-- ACTION ITEM --
Copy each line below that includes "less".

-- Dataset records --

- Opening Delimiter -

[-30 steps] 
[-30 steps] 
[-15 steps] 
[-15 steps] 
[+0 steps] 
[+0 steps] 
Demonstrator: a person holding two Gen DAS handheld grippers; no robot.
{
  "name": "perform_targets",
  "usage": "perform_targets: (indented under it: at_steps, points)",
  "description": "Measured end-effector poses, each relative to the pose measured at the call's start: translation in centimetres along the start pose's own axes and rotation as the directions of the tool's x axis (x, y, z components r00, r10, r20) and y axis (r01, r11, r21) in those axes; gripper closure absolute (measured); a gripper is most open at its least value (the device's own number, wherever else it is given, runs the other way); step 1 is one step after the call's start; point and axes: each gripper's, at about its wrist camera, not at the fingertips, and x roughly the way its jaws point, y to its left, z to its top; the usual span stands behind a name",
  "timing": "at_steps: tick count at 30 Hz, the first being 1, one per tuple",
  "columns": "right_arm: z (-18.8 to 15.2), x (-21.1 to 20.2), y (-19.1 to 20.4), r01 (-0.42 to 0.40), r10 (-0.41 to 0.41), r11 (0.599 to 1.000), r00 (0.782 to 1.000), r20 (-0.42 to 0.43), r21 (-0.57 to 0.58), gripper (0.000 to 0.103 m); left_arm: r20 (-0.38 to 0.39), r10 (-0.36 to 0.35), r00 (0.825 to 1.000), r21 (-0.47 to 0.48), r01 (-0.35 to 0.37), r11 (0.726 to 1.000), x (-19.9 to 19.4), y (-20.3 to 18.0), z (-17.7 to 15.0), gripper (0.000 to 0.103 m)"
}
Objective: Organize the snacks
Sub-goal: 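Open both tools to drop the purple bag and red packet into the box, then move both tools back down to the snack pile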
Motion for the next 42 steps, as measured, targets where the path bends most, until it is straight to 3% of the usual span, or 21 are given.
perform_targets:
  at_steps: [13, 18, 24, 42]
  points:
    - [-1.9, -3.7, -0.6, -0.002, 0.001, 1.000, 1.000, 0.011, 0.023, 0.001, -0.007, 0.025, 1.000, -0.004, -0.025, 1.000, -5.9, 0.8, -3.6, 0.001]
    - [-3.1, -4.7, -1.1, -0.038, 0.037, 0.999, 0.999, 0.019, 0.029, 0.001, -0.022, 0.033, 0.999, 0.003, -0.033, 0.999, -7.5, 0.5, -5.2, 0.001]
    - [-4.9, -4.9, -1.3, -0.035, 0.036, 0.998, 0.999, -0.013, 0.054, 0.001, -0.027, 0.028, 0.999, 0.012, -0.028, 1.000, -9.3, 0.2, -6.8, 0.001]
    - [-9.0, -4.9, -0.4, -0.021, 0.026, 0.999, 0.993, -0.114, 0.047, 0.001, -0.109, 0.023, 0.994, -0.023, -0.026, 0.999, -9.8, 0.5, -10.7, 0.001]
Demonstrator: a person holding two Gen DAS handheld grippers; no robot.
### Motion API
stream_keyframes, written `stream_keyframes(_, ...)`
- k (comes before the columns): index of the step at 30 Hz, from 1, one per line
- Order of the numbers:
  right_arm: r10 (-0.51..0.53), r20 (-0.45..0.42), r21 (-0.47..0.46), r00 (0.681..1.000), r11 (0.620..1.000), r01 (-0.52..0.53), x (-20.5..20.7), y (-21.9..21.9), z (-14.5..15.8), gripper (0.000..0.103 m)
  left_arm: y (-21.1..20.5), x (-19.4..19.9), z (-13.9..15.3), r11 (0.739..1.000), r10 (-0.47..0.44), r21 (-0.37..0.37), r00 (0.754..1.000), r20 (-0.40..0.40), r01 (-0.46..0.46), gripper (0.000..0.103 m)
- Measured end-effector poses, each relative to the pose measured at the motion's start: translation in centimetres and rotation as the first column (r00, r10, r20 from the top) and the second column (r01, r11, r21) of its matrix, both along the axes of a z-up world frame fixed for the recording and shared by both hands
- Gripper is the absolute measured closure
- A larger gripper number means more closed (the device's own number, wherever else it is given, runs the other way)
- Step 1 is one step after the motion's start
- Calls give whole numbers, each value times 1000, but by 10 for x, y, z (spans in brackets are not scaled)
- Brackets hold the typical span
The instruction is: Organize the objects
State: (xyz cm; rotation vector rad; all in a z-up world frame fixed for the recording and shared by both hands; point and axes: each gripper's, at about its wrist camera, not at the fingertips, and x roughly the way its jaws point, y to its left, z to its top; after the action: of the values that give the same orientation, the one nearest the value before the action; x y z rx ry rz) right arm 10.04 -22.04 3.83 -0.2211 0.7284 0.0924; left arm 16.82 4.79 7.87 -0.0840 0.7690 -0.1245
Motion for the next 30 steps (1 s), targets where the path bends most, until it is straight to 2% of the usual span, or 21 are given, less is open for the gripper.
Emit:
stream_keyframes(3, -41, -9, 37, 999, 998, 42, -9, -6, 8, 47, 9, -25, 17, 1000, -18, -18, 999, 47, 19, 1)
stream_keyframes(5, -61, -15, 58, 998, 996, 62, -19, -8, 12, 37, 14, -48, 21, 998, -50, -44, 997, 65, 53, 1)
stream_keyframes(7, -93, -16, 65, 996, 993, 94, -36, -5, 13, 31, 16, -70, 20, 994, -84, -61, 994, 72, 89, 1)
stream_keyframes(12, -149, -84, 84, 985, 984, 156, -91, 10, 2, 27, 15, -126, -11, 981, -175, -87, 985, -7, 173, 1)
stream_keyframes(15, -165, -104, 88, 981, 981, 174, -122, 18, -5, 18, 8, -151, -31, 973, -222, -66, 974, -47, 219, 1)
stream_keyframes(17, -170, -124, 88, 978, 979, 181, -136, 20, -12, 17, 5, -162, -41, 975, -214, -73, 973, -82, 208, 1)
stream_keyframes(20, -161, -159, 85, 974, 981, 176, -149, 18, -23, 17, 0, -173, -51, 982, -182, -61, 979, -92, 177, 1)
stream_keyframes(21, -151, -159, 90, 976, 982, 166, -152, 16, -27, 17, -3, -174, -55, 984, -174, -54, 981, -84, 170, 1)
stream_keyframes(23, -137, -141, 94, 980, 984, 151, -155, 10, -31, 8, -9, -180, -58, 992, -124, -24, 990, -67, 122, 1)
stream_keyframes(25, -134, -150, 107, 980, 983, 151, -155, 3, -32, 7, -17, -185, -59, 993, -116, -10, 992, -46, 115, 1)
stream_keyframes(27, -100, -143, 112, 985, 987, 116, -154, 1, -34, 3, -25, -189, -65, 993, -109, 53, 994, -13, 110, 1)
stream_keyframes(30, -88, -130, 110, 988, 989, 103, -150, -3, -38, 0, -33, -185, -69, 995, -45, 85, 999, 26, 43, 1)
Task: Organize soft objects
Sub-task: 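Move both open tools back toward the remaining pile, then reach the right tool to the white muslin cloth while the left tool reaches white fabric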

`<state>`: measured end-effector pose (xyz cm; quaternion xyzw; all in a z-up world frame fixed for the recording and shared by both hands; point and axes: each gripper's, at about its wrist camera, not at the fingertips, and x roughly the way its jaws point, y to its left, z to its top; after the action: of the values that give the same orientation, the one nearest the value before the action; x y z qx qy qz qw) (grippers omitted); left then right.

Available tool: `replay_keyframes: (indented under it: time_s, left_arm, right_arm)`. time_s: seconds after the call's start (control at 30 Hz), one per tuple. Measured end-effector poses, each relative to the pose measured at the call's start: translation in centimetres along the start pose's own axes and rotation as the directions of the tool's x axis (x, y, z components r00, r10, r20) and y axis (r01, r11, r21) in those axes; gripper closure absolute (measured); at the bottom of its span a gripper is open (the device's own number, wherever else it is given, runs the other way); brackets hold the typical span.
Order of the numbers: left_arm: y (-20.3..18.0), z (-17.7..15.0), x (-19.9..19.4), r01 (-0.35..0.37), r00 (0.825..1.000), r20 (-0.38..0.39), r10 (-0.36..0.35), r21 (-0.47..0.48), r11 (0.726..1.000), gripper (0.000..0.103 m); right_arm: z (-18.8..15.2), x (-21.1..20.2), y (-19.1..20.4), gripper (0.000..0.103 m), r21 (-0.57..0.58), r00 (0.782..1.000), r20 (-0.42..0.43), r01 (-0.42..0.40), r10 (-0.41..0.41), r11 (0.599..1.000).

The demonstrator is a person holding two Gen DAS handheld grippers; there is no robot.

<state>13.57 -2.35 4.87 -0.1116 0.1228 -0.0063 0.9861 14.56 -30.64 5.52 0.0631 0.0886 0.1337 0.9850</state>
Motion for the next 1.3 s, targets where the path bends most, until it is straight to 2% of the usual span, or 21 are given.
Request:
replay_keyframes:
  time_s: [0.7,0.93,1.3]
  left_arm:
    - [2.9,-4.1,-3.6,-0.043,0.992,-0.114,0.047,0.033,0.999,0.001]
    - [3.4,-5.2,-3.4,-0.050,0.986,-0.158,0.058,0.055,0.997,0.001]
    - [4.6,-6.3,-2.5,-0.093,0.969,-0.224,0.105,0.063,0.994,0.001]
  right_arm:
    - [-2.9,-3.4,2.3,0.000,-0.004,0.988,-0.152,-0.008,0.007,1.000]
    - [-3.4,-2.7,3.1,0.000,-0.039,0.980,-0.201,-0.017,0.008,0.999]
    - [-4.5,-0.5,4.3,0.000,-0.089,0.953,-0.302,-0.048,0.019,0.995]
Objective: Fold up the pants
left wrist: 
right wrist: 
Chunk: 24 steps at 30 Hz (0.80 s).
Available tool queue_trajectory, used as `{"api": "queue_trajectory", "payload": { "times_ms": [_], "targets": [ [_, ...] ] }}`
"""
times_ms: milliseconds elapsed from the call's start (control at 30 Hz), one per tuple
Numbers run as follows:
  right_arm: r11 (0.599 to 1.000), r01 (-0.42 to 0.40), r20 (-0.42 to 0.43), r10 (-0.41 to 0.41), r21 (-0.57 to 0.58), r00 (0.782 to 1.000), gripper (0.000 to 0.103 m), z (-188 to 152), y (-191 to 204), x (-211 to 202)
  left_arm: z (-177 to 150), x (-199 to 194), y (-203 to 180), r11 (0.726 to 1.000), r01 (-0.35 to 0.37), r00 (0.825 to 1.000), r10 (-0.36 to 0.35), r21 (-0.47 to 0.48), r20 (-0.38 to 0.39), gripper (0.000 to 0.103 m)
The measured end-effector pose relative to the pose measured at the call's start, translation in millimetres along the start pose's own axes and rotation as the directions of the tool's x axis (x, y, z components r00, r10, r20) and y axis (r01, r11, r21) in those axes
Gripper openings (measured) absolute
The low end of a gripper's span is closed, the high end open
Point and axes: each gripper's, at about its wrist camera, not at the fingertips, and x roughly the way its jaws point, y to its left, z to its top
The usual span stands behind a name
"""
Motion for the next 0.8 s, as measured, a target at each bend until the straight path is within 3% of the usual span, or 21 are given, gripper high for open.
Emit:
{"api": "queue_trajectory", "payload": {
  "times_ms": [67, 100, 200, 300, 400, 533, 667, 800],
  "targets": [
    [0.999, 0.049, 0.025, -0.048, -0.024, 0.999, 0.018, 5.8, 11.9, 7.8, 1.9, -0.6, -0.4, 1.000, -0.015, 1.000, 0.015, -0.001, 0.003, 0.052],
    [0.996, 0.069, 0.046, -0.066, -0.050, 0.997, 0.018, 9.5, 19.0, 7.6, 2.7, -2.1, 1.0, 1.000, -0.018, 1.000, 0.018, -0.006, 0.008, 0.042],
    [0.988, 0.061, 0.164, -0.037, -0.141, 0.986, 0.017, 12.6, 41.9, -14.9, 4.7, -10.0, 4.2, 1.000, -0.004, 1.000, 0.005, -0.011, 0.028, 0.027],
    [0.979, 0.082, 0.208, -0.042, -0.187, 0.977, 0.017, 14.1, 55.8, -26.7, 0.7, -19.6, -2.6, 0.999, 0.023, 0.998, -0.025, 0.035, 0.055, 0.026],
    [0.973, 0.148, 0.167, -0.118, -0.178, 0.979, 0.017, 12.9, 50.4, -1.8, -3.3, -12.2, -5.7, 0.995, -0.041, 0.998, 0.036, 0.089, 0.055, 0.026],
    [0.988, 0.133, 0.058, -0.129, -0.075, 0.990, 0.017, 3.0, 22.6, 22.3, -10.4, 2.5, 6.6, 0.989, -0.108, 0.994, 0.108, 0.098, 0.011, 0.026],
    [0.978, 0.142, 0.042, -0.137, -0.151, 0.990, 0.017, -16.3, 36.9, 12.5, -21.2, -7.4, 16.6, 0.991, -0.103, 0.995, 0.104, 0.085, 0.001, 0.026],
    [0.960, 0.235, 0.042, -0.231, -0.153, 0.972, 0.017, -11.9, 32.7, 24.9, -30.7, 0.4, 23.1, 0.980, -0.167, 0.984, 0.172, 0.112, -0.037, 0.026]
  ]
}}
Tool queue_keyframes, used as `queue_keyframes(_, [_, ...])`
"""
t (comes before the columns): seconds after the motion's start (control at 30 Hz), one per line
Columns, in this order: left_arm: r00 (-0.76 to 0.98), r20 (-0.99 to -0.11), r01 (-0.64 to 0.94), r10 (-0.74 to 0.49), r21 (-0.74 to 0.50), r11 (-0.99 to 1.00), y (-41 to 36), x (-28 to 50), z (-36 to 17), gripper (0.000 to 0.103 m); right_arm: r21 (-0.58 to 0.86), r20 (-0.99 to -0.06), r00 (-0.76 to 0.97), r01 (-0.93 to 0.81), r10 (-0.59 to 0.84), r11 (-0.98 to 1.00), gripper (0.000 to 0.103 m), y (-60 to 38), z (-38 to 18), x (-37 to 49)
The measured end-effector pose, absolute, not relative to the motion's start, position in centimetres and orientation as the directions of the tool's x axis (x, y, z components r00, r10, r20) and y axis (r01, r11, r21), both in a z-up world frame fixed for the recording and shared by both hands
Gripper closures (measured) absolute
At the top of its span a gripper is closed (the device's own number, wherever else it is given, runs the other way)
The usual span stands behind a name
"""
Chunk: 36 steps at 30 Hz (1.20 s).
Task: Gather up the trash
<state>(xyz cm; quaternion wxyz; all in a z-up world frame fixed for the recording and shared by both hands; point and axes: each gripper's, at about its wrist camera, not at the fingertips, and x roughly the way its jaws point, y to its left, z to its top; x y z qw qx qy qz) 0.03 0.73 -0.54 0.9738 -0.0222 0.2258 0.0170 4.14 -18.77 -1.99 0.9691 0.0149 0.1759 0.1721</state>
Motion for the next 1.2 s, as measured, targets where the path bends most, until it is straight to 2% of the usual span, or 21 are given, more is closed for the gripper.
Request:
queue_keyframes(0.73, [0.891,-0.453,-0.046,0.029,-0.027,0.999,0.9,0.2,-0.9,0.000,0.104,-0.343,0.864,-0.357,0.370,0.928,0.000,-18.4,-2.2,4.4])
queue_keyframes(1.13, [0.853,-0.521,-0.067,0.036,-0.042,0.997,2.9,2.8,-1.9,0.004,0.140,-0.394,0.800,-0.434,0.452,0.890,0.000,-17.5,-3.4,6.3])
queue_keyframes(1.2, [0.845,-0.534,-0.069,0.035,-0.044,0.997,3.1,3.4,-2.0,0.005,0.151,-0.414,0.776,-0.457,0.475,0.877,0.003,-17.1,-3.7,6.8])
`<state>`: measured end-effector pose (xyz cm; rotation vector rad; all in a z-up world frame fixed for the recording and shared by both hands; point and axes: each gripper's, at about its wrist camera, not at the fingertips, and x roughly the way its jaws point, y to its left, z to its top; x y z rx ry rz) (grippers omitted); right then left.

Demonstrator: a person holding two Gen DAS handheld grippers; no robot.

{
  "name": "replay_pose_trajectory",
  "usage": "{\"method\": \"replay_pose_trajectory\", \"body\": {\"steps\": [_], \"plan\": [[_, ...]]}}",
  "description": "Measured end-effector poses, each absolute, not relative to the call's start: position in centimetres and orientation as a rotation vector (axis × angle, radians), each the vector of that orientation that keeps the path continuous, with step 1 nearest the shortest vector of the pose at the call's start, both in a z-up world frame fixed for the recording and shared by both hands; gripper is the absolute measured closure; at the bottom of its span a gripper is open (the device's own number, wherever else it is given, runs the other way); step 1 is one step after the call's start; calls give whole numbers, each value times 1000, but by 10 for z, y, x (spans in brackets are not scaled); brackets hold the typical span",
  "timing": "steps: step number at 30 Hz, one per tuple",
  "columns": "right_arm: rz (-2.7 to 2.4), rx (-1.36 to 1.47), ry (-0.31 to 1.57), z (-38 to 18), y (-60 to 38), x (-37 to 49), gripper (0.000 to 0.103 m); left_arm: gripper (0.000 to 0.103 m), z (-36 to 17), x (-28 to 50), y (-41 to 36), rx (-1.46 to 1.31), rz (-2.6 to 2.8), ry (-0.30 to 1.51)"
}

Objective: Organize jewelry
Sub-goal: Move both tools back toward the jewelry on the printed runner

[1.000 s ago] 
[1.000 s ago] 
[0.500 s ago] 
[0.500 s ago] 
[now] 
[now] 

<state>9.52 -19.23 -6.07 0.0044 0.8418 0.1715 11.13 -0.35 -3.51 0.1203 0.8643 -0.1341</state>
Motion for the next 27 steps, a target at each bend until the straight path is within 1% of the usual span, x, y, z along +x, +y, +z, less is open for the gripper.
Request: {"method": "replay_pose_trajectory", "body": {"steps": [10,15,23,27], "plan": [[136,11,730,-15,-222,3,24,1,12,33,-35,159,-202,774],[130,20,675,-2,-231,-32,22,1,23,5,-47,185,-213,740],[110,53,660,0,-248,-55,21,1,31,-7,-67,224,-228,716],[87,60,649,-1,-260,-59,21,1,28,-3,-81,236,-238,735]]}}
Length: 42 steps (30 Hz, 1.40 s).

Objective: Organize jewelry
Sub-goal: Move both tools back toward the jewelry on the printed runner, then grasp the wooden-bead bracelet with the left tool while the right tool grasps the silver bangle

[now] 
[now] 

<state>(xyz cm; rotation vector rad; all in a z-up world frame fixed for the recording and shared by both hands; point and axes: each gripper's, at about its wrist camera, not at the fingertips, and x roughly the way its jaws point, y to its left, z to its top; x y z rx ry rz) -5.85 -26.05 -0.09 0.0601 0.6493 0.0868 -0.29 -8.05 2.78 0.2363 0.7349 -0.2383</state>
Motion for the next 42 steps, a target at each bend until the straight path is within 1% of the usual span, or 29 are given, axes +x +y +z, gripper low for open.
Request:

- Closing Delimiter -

-- OUTPUT BELOW --
Motion for the next 30 steps (1 s), targets where the path bends most, until it is straight to 2% of the usual span, or 21 are given, less is open for the gripper.
Motion for the next 27 steps, a target at each bend until the straight path is within 1% of the usual span, x, y, z along +x, +y, +z, less is open for the gripper.

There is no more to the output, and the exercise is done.